## ASSIGNMENT
Set down, please, exactly the lines below that run from the line with "Entry from a" to the line with "Seen at (379, 355)", both lines included.

+++ SOURCE MATERIAL +++

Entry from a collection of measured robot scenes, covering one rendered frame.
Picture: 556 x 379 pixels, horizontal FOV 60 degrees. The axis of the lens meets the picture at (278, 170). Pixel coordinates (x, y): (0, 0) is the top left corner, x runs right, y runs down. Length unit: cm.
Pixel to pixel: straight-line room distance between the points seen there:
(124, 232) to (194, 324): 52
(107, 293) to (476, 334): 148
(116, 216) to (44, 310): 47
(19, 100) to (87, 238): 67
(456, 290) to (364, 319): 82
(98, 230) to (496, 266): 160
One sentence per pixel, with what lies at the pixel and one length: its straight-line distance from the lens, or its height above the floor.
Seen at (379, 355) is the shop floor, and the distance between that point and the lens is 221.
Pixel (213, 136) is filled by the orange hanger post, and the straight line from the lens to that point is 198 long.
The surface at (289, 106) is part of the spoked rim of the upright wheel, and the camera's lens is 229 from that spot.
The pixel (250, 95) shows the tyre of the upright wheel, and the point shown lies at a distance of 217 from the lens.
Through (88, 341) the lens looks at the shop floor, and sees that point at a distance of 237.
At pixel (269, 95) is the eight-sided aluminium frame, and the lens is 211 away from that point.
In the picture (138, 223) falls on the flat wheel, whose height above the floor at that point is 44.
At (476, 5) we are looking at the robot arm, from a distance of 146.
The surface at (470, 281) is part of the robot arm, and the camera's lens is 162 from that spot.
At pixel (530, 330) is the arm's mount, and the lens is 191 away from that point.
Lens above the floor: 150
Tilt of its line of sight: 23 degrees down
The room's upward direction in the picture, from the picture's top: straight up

+++
+++ SOURCE MATERIAL +++

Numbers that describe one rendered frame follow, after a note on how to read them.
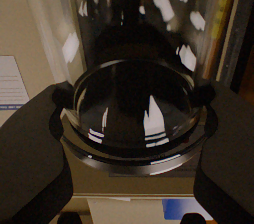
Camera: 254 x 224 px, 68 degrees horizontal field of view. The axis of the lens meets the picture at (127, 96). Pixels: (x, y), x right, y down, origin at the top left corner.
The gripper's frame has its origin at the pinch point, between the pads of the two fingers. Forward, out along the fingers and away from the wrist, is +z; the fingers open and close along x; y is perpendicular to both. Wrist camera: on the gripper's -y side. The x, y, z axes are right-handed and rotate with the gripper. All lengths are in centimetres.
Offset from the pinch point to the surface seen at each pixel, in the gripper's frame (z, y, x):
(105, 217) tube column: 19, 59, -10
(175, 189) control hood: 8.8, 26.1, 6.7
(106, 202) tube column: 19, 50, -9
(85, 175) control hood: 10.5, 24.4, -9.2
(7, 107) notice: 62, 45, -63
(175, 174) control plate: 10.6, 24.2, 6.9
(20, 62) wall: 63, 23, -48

+++
+++ SOURCE MATERIAL +++

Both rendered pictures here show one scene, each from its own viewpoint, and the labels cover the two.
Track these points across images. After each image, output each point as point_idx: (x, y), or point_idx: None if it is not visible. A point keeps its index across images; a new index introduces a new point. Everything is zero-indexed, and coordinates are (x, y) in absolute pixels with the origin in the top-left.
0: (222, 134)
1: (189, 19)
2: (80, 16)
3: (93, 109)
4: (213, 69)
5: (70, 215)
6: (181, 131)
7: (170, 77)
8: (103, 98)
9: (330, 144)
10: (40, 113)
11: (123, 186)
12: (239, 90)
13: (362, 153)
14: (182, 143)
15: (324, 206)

+++

## SOLUTION TO THE PROBLEM
Entry from a collection of measured robot scenes, covering one rendered frame.
Picture: 556 x 379 pixels, horizontal FOV 60 degrees. The axis of the lens meets the picture at (278, 170). Pixel coordinates (x, y): (0, 0) is the top left corner, x runs right, y runs down. Length unit: cm.
Pixel to pixel: straight-line room distance between the points seen there:
(124, 232) to (194, 324): 52
(107, 293) to (476, 334): 148
(116, 216) to (44, 310): 47
(19, 100) to (87, 238): 67
(456, 290) to (364, 319): 82
(98, 230) to (496, 266): 160
One sentence per pixel, with what lies at the pixel and one length: its straight-line distance from the lens, or its height above the floor.
Seen at (379, 355) is the shop floor, and the distance between that point and the lens is 221.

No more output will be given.